> DESCRIPTION OF THE TASK
Lines with "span" in them are to be located in the listing below and copied.

***** PROVIDED MATERIAL

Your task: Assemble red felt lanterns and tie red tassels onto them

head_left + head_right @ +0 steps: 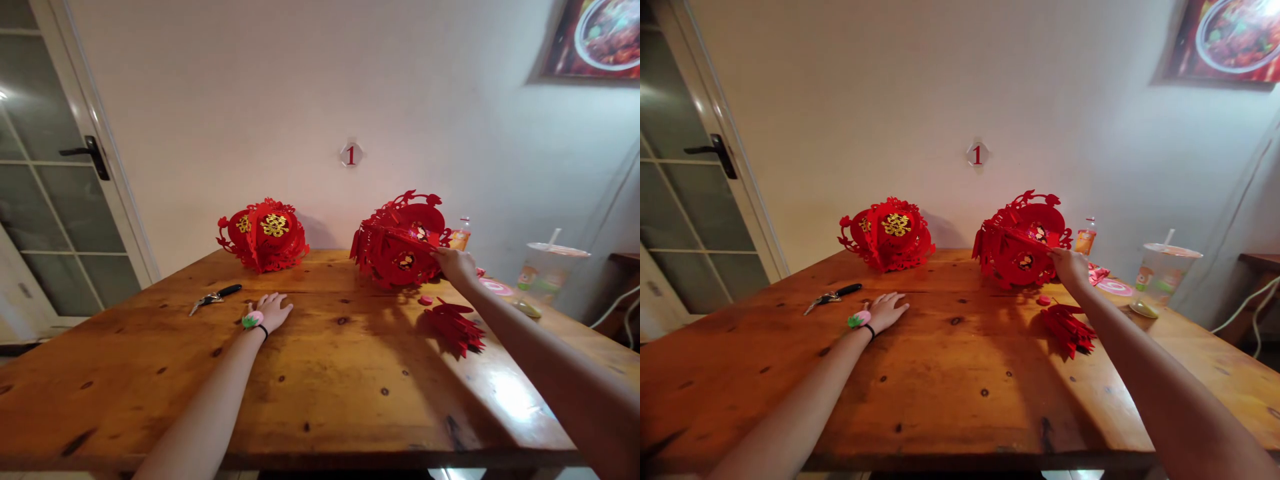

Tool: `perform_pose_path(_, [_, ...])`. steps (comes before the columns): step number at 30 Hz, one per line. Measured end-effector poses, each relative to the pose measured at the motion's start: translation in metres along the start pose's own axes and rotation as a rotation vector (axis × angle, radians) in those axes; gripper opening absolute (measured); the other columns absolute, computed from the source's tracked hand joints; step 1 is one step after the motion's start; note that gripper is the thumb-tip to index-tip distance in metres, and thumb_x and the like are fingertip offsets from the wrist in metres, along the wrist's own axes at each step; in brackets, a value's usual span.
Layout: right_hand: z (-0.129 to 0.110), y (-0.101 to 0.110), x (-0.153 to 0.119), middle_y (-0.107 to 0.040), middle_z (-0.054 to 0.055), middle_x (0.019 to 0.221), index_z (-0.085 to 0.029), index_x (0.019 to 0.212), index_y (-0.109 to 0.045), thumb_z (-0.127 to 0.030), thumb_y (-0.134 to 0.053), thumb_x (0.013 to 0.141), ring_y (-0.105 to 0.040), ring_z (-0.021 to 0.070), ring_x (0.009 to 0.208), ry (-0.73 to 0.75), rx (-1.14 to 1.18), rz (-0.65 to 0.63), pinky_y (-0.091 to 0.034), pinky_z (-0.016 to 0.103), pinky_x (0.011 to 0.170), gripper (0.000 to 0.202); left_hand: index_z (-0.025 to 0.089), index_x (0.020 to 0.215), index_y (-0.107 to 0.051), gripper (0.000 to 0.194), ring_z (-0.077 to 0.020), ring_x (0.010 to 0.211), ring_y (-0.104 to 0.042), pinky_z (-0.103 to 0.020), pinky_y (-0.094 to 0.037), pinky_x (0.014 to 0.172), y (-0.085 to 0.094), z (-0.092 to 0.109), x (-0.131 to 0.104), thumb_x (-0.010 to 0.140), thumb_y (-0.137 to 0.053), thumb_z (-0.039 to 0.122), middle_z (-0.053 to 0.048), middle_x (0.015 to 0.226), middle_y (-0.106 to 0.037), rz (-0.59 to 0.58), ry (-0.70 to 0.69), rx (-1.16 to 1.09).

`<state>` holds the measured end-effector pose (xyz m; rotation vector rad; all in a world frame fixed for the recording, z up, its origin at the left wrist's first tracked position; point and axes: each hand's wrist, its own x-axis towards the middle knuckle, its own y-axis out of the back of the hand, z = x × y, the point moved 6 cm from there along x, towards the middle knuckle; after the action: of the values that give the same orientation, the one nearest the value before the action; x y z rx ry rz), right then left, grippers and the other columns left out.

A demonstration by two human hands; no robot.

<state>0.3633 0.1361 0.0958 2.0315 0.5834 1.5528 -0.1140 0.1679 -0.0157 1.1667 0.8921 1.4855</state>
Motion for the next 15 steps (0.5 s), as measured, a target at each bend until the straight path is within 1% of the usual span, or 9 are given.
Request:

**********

> RESULT OF THE EXERCISE
Tool: `perform_pose_path(_, [_, ...])`. steps (comes before the columns): step number at 30 Hz, one per line. Measured end-effector poses, each relative to the pose measured at the motion's start: translation in metres along the start pose's own axes and rotation as a rotation vector (axis × angle, radians) in those axes; gripper opening absolute (measured); the other columns absolute, computed from the source's tracked hand joints; step 1 is one step after the motion's start; note that gripper is the thumb-tip to index-tip distance in metres, and thumb_x and the like are fingertip offsets from the wrist in metres, along the wrist's own axes at each step; in brackets, a value's usual span.
Motion for the next 15 steps (0.5 s), as measured, a target at each bend until the straight path is within 1% of the usual span, or 9 are given.

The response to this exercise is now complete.